When two animal rights activist's attempt to steal away with some lab specimens, they do more harm than good, releasing a dangerous experimental sheep fetus-monster whose bite is infectious in a style reminiscent of the Sumatran rat-monkey bite in Peter Jackson's gory classic Dead Alive. Infected sheep turn into rabid human-hunting carnivores; imagine a 28 Days Later where it's the sheep that are infected with rage. Meanwhile, humans that get bitten slowly morph into gigantic powerful were-sheep creatures. In both cases, the special effects are incredible. Very little CGI is used, making for more realistic monsters and more intense deaths, both of which fans of the genre will cheer for.

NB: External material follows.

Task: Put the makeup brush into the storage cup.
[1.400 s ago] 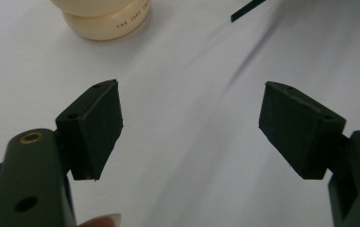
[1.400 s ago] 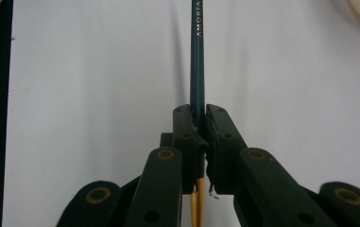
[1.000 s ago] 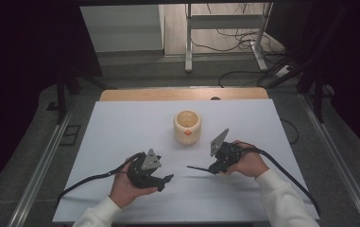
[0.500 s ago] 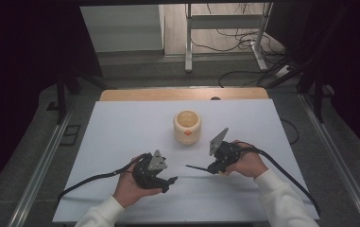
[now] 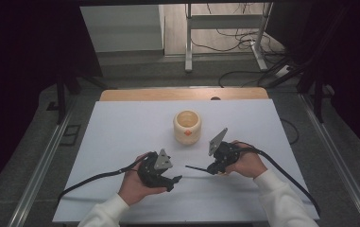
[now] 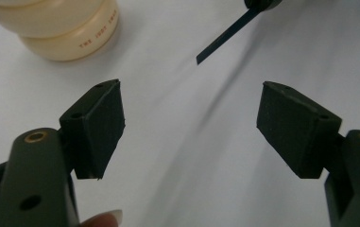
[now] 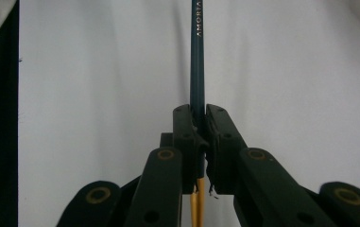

The underlying story about a young man with a crippling sheep phobia, the result of a traumatizing impish prank from his childhood, is decidedly light, but still makes for decent cinematic fare. Obviously, he has to overcome his improbable fear over the course of the film, while buckets of blood and guts are poured on everyone in sight. As the DVD case clearly states, this film is "not for the weak of stomach." Though the gore gets pretty intense, Black Sheep is still a good-natured comedy romp at its core and the jokes and sight gags keep the film from settling into generic B horror complacence.

"Can a schlocky horror comedy about weird sheep be perfect? Why not?